§ WHAT THE TASK ASKS
Each line of the data that mentions the string "dark" needs to be identified and copied.

Source records:
[Start of section]

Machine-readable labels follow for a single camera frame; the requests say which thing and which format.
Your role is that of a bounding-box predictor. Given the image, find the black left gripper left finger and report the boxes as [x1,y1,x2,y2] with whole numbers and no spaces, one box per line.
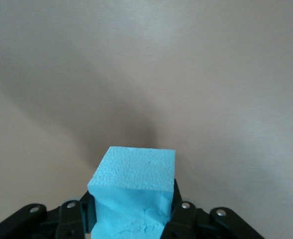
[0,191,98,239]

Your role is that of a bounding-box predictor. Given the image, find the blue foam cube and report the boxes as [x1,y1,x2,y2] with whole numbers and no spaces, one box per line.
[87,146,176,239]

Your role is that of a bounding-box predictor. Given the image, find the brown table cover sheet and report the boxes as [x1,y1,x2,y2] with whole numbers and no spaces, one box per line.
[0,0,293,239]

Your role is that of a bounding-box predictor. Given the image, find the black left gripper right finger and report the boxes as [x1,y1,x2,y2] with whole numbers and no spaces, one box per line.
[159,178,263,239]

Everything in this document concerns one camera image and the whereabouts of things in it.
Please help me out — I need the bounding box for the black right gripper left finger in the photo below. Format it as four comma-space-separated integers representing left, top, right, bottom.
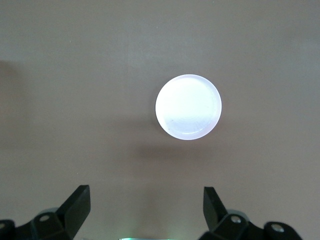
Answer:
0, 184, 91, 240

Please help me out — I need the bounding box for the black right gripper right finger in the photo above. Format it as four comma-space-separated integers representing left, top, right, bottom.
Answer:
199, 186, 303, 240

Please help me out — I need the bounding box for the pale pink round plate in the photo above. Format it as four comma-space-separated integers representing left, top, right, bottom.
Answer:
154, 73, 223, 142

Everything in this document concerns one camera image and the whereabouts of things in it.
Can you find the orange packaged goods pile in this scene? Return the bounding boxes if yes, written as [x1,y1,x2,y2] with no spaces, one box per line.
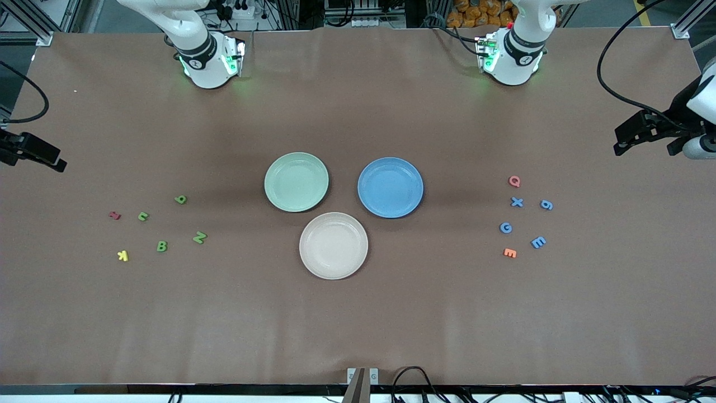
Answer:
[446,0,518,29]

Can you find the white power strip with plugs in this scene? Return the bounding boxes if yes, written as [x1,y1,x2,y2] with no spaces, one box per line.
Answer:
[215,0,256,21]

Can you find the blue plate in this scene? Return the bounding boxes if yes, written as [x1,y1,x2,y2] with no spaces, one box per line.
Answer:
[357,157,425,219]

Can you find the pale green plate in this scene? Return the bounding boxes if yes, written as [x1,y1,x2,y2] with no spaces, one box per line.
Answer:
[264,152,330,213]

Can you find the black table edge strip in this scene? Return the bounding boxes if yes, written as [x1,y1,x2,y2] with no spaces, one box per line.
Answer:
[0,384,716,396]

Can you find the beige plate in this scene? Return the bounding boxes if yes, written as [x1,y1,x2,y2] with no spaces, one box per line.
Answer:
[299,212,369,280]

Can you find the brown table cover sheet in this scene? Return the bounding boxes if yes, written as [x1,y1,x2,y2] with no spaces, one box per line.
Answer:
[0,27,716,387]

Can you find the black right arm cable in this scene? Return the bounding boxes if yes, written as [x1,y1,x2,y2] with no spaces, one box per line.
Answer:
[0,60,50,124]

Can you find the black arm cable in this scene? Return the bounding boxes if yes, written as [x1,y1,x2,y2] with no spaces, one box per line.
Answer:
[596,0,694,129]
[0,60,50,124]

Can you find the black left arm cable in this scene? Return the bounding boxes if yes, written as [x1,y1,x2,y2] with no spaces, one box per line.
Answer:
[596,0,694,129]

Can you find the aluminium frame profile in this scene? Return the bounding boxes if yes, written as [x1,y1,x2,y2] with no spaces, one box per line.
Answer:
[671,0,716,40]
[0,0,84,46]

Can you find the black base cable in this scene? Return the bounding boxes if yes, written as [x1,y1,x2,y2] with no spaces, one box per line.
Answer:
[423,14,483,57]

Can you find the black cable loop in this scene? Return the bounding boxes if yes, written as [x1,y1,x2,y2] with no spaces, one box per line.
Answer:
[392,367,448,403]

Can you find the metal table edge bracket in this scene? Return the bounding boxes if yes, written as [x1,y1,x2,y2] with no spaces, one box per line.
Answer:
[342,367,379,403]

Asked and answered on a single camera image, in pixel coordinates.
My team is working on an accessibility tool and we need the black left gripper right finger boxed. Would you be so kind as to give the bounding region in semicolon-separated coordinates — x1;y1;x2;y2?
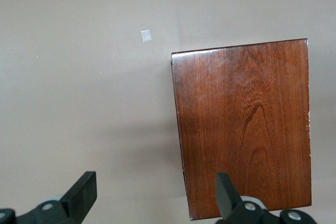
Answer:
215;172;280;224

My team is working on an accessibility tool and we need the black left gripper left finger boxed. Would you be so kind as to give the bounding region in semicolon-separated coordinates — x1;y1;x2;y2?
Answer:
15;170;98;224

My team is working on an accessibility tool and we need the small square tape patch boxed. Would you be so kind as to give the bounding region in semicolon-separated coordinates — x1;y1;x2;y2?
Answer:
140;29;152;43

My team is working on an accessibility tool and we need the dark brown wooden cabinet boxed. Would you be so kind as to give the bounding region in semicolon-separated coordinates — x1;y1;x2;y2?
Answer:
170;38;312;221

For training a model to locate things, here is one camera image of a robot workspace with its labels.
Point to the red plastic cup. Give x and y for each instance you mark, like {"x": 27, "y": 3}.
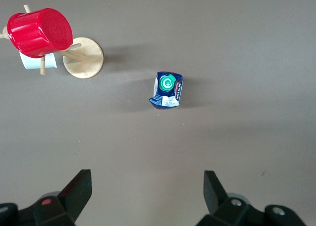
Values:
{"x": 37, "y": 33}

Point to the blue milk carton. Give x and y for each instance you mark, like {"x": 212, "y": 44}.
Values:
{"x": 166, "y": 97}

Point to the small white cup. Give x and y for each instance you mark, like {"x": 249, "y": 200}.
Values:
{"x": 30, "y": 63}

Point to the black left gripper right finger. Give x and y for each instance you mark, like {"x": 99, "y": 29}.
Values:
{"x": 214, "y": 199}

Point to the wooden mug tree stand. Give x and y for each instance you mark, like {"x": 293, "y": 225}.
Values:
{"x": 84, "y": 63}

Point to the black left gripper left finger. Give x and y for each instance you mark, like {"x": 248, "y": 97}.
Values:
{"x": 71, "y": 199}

[End of section]
[Start of section]

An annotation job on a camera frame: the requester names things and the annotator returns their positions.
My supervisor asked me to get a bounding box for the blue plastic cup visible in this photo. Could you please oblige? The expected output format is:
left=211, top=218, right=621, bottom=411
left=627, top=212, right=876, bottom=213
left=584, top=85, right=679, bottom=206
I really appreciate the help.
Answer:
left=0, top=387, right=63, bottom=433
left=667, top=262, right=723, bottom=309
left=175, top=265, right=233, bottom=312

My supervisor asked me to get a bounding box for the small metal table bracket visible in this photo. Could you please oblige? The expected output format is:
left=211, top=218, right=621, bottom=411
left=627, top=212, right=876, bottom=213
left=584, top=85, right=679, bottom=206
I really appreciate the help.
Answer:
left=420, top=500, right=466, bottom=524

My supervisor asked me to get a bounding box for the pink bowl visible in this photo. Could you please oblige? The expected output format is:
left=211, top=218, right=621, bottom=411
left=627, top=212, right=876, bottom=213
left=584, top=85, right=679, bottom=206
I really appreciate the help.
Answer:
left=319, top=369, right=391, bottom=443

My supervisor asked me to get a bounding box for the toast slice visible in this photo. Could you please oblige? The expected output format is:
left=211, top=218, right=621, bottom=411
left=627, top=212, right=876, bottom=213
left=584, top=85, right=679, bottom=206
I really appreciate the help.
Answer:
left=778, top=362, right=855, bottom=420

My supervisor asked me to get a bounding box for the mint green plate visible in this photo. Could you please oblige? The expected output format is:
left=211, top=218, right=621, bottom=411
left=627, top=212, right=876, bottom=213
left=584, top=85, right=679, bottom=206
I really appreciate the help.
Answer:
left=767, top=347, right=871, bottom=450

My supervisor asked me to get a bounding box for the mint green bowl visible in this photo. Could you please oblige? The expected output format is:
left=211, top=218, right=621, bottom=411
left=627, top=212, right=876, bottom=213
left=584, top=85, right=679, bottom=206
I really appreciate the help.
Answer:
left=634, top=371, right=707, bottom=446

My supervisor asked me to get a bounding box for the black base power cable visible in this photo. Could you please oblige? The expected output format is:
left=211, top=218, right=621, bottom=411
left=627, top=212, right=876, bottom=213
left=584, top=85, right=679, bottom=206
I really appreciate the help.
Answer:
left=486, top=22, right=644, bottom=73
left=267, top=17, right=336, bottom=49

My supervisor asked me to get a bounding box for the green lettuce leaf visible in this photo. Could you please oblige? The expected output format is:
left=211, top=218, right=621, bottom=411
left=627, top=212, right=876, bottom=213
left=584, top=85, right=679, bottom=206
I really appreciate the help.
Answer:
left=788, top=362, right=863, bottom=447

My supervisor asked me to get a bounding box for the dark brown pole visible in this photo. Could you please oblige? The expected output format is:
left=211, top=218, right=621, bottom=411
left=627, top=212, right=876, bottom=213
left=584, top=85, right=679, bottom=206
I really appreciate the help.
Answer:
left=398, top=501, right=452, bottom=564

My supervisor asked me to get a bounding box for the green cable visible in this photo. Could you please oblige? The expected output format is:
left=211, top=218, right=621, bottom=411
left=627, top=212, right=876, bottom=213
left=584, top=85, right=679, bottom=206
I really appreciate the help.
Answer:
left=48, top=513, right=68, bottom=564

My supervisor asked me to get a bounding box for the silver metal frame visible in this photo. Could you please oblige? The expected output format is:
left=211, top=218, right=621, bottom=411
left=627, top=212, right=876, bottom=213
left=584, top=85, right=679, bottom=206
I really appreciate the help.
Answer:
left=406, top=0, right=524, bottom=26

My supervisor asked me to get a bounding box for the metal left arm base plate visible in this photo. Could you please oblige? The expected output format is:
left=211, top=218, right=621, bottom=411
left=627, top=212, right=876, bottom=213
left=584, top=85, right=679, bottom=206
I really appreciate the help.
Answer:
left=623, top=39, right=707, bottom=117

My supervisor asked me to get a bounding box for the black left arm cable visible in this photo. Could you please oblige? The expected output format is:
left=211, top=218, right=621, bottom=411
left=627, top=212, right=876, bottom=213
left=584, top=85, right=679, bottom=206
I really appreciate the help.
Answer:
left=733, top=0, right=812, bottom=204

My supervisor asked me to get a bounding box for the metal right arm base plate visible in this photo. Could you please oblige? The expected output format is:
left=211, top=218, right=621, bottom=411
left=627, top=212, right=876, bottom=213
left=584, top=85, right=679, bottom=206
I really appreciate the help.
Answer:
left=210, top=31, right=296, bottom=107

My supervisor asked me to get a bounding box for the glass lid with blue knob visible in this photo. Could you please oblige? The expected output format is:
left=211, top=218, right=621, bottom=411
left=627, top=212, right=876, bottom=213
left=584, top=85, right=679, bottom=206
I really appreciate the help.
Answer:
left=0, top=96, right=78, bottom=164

[End of section]
[Start of section]

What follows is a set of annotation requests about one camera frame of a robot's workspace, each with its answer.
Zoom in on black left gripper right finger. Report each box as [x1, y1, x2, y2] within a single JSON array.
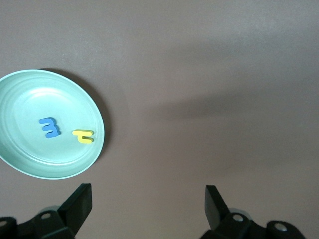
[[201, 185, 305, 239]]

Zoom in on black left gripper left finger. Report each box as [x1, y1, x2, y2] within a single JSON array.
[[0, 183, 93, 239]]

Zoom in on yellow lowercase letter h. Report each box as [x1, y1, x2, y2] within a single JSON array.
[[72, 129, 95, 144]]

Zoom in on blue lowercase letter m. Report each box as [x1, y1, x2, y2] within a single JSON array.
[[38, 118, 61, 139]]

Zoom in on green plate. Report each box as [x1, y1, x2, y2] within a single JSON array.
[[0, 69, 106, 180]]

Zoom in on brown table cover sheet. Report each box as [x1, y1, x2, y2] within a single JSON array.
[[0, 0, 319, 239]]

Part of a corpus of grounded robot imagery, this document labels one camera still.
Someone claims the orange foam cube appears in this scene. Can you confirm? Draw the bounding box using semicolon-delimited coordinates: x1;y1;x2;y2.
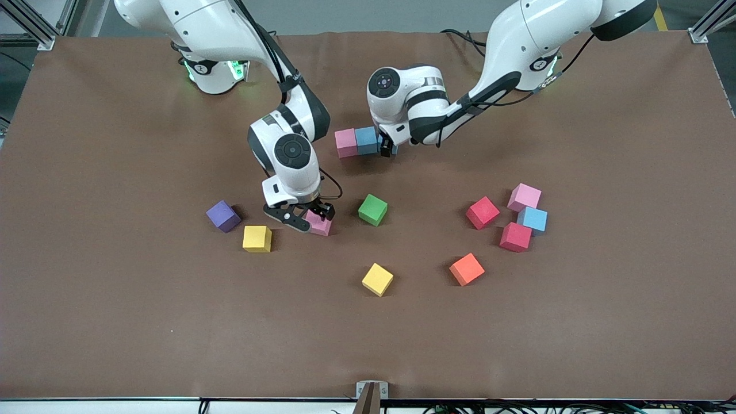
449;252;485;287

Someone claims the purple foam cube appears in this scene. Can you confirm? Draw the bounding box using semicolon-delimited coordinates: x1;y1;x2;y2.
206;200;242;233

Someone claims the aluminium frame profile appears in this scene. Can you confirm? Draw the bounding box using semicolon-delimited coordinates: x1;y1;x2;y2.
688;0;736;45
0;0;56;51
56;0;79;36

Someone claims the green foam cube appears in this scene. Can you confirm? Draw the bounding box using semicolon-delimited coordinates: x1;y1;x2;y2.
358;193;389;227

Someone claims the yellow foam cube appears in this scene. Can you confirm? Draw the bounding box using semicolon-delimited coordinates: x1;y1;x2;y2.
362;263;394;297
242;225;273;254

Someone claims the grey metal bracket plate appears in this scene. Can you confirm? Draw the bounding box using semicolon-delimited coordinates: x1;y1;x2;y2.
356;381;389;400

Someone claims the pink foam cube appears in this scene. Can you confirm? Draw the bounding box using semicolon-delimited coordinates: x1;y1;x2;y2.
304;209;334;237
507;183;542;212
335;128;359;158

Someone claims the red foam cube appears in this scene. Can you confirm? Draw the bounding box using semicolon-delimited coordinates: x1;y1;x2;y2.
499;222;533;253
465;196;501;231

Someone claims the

[End of section]

§ SOLUTION TO THIS TASK
My team is working on an accessibility tool and we need the dark brown wooden cabinet boxed. Would you be so kind as to give the bounding region in semicolon-separated coordinates — x1;y1;x2;y2?
My supervisor asked me to get a bounding box for the dark brown pole visible in this photo. Could you please oblige? The expected output format is:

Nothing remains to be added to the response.